The present invention provides a digital radio system having a base station and a plurality of mobile stations, and performing communication between the base station and the plurality of mobile stations, wherein the base station is one of the plurality of mobile stations. When communicating with one mobile station using a plurality of continuous uplink voice frames and downlink voice frames including broadcast information, the base station transmits a predetermined downlink voice frame among the plurality of consecutive downlink voice frames. Means for inserting transmission stop information of the mobile station, and the mobile station stops transmission of the own station based on the means for detecting the transmission stop information from the plurality of downlink voice frames and the transmission stop information; Configured to have means.
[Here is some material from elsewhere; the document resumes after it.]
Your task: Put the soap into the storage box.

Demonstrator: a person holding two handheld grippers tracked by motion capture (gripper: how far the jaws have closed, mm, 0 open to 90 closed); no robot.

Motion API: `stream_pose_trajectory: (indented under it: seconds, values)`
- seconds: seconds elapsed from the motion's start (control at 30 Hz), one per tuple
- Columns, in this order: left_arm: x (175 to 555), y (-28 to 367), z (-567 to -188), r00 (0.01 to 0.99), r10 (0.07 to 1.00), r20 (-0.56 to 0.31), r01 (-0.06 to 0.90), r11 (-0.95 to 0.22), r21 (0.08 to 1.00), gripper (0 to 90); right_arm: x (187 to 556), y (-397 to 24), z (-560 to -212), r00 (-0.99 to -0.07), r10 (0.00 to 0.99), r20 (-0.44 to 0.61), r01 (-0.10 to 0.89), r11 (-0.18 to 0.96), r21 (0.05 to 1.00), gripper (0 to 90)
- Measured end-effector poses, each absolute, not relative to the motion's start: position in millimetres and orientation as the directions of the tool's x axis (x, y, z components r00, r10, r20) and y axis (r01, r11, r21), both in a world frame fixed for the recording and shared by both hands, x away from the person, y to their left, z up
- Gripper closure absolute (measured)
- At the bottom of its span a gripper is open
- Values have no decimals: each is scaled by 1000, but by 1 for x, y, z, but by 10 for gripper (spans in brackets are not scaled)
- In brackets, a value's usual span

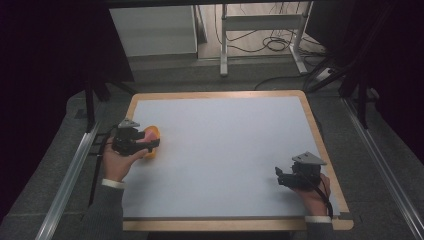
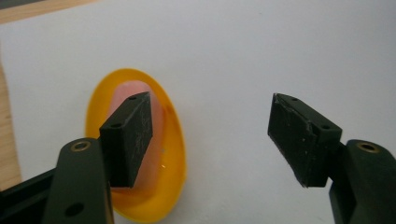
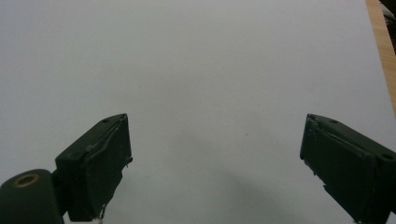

  In the digital radio system of the present invention, the base station is configured to continuously insert the transmission stop information into at least two frames of the downlink voice frame.

  In the digital radio system of the present invention, the base station inserts the transmission stop information into a radio information channel of the downlink voice frame.

  Further, in the digital radio system of the present invention, the means for detecting the transmission stop information from the downlink voice frame of the mobile station has a function of detecting every plural frames of the downlink voice frame from the base station. Configured.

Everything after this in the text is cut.